EXERCISE GOAL: Please say how many lines of the listing hold "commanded", with no other words in the answer.

SUPPLIED INFORMATION:
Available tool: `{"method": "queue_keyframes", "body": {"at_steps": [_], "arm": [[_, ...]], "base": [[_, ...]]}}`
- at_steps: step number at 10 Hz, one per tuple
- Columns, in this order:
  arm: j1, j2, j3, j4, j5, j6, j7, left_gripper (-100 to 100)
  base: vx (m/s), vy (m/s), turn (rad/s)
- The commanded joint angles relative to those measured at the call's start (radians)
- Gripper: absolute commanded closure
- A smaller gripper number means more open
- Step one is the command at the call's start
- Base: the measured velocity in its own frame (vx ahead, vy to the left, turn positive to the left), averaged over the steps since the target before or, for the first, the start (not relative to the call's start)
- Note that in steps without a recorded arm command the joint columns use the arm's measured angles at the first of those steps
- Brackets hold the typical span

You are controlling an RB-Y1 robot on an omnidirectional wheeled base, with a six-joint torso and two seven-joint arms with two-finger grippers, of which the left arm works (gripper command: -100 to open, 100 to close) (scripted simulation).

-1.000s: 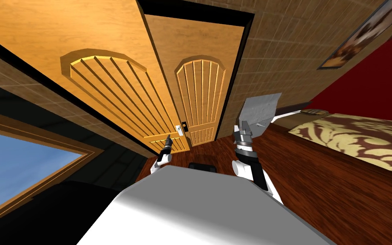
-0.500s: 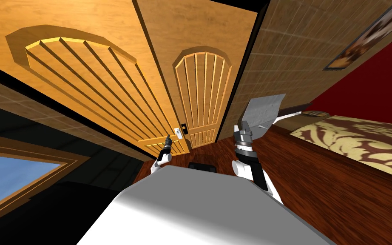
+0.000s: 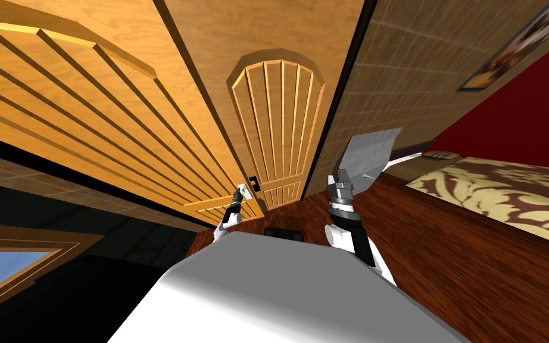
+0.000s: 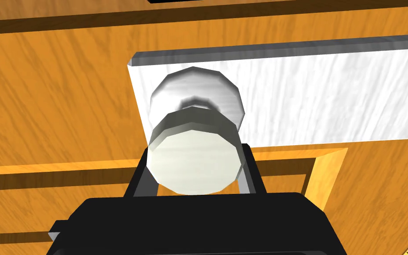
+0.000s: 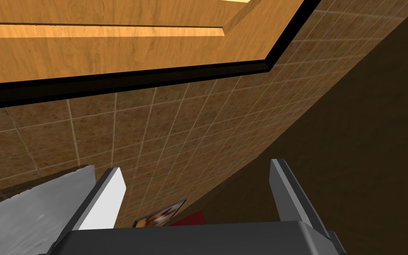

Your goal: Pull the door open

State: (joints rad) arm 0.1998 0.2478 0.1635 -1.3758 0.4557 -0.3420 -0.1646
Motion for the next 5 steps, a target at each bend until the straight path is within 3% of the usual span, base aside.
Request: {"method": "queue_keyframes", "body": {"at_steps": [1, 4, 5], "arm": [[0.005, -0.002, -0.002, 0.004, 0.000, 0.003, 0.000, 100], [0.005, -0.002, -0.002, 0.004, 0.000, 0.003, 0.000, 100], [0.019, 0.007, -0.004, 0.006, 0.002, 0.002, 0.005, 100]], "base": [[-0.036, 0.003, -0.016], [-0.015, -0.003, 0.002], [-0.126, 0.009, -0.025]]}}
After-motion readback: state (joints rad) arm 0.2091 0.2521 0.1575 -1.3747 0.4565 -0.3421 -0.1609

WRITTEN RESPONSE: 2